Hyperphosphorylation of keratins by treatment with okadaic acid of BALB/MK-2 mouse keratinocytes.

Protein hyper- or hypophosphorylation induced by okadaic acid (OA) treatment was examined using quiescent cultures of the BALB/MK-2 mouse epidermal keratinocytes. Treatment with OA enhanced the phosphorylation of five proteins with molecular weights of 65,000, 55,000, 50,000, 28,000 and 15,000 (p65, p55, p50, p28, and p15, respectively) and decreased that of two proteins with molecular weights of 22,000 and 20,000 (p22 and p20, respectively). The two major phosphorylated proteins, p65 and p55, were identified as type II and type I keratins, respectively, by immunoblotting and immunoprecipitation with keratin specific antibodies. Serine was the only phosphoamino acid residue in hydrolysates of the 32P-labeled keratins purified from OA-treated cells. Two-dimensional tryptic peptide maps of the phosphorylated keratins showed that the hyperphosphorylation was largely due to phosphorylation at several additional sites in both keratins. The hyperphosphorylation of keratins induced by OA treatment resulted in a drastic change in their solubility.
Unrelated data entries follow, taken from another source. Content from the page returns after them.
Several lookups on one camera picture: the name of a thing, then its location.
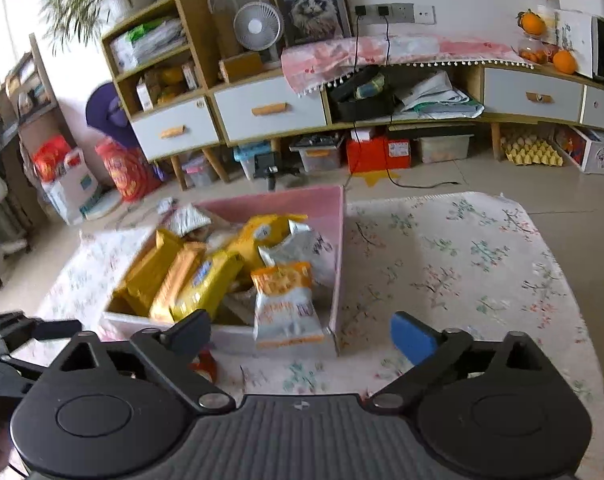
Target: egg tray
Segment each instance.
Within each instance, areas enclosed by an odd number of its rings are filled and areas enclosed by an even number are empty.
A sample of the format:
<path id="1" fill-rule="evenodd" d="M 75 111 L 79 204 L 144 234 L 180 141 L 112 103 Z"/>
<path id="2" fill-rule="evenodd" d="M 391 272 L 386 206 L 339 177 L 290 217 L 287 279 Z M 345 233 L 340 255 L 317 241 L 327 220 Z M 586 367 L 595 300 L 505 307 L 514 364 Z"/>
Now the egg tray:
<path id="1" fill-rule="evenodd" d="M 562 166 L 564 159 L 546 140 L 536 135 L 525 137 L 502 137 L 501 149 L 506 158 L 516 166 L 543 164 Z"/>

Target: power outlet
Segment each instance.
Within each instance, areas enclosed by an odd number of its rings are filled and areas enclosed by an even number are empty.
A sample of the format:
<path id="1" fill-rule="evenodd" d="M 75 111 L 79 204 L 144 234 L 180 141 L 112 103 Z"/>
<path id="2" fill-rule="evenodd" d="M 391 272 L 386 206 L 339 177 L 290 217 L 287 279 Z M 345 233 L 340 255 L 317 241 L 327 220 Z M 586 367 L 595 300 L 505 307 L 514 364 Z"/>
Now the power outlet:
<path id="1" fill-rule="evenodd" d="M 388 16 L 384 19 L 379 15 L 379 7 L 388 7 Z M 360 17 L 360 25 L 386 25 L 388 23 L 425 23 L 433 25 L 435 23 L 435 7 L 418 6 L 415 4 L 375 4 L 364 6 L 367 14 Z M 357 20 L 357 14 L 354 12 L 354 20 Z"/>
<path id="2" fill-rule="evenodd" d="M 391 4 L 393 23 L 415 23 L 413 4 Z"/>
<path id="3" fill-rule="evenodd" d="M 413 6 L 413 19 L 415 23 L 435 25 L 435 7 L 425 5 Z"/>

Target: glass jar
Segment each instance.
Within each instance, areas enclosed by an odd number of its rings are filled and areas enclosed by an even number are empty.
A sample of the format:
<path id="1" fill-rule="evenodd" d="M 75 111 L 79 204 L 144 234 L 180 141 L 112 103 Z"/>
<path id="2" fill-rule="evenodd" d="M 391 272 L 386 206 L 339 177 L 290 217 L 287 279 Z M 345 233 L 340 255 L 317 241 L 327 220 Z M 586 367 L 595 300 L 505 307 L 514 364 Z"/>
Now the glass jar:
<path id="1" fill-rule="evenodd" d="M 539 36 L 525 34 L 517 46 L 519 57 L 540 65 L 548 62 L 548 52 Z"/>

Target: white drawer
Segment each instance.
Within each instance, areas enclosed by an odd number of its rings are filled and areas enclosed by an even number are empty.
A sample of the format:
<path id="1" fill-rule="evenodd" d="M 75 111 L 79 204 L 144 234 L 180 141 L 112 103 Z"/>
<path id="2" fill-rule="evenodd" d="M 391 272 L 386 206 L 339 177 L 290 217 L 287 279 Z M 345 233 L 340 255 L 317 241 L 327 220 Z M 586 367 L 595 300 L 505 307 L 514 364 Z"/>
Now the white drawer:
<path id="1" fill-rule="evenodd" d="M 231 142 L 326 126 L 320 93 L 298 98 L 283 76 L 215 92 L 215 101 Z M 256 116 L 252 111 L 284 103 L 287 106 L 283 112 Z"/>
<path id="2" fill-rule="evenodd" d="M 149 160 L 219 142 L 204 97 L 159 110 L 131 124 Z M 163 131 L 178 126 L 184 126 L 184 133 L 166 139 L 160 137 Z"/>
<path id="3" fill-rule="evenodd" d="M 604 90 L 586 87 L 581 123 L 604 129 Z"/>
<path id="4" fill-rule="evenodd" d="M 556 77 L 488 68 L 484 73 L 487 112 L 578 122 L 582 84 Z"/>

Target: clear plastic container
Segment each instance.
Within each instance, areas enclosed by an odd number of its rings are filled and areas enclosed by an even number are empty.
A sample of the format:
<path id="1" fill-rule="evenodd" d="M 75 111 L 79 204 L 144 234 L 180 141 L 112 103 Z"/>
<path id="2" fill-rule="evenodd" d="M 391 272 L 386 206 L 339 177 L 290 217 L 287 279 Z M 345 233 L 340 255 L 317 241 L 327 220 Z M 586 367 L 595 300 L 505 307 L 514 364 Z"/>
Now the clear plastic container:
<path id="1" fill-rule="evenodd" d="M 422 162 L 430 164 L 466 158 L 471 137 L 472 135 L 420 137 L 418 140 Z"/>
<path id="2" fill-rule="evenodd" d="M 517 45 L 519 57 L 543 65 L 548 62 L 548 50 L 539 36 L 525 34 Z"/>
<path id="3" fill-rule="evenodd" d="M 204 155 L 197 156 L 182 165 L 187 180 L 195 187 L 210 186 L 219 177 Z"/>
<path id="4" fill-rule="evenodd" d="M 255 174 L 255 155 L 261 155 L 269 151 L 271 151 L 271 142 L 269 140 L 253 142 L 234 147 L 233 158 L 242 164 L 246 178 L 253 180 L 253 174 Z"/>
<path id="5" fill-rule="evenodd" d="M 306 173 L 337 170 L 341 166 L 343 141 L 344 135 L 339 132 L 318 134 L 302 138 L 292 144 L 289 150 L 300 153 Z"/>
<path id="6" fill-rule="evenodd" d="M 330 171 L 341 166 L 341 150 L 299 150 L 302 157 L 304 171 Z"/>
This change closely correlated with reorganization of the keratin filament network, which finally collapsed into large perinuclear aggregates. Concomitantly the cells changed from a typical epithelial shape to a round shape. Of several protein kinase inhibitors tested, only staurosporine interfered with this OA-induced morphological change and reorganization of the keratin network.